04 April 2018

Mobile Journalism: Audios

Executive Summary

Reporters at the UK’s BBC broadcasting service were among the first to use smartphones to record material suitable for broadcast. BBC reporter Natalia Antelava won the 2012 Foreign Press Association award for a radio report recorded almost entirely on her iPhone. And BBC reporter Nick Garnett has used smartphone software called Luci Live to report in studio quality from the scene of news events; during riots in Manchester, while other news crews were being chased away, he managed to escape notice and report live by talking into his phone.

Modern smartphones are well equipped for this kind of activity and thus are also very suitable for water reporting, directly from the spot. They have internal microphone and headphone jacks that allow external equipment to be attached so that audio quality is improved. Various software applications even offer the reporter the option of editing, or otherwise working on, the recorded material on the phone itself, and then publishing it immediately.

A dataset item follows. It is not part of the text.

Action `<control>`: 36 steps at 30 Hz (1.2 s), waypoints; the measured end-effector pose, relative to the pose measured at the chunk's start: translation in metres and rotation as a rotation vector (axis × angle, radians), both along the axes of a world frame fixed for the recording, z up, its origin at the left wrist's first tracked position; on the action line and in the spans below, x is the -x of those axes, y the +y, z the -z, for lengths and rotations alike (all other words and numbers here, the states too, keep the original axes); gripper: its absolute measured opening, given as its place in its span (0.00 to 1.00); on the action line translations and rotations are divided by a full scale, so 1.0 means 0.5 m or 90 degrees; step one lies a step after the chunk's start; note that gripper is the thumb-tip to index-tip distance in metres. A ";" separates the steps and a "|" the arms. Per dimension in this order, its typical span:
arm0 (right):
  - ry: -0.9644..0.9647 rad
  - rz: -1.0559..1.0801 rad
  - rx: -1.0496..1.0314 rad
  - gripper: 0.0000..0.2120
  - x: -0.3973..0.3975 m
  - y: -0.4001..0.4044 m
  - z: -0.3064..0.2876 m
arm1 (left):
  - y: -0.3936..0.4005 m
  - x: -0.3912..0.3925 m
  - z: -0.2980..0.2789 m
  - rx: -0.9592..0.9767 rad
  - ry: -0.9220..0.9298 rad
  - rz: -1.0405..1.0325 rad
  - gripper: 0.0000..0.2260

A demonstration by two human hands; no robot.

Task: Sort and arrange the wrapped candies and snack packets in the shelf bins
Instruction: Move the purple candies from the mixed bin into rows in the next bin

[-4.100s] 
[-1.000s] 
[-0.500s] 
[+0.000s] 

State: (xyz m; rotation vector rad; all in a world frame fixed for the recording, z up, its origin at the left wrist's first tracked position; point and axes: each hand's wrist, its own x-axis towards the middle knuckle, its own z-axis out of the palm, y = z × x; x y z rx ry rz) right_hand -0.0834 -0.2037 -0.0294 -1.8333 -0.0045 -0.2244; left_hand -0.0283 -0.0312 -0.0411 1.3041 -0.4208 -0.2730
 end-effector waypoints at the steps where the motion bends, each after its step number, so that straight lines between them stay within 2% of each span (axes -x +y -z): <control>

Meanwhile, audio productions for the Internet have developed their own format: podcasts. A podcast is an episodic series of digital audio which a user can download and listen to. It is often available for subscription, so that new episodes are automatically downloaded via web syndication to the user's own local computer, mobile application, or portable media player. It is distinct from Internet radio, which involves streaming rather than downloading. The word originated as a portmanteau of "iPod" (a brand of media player) and "broadcast".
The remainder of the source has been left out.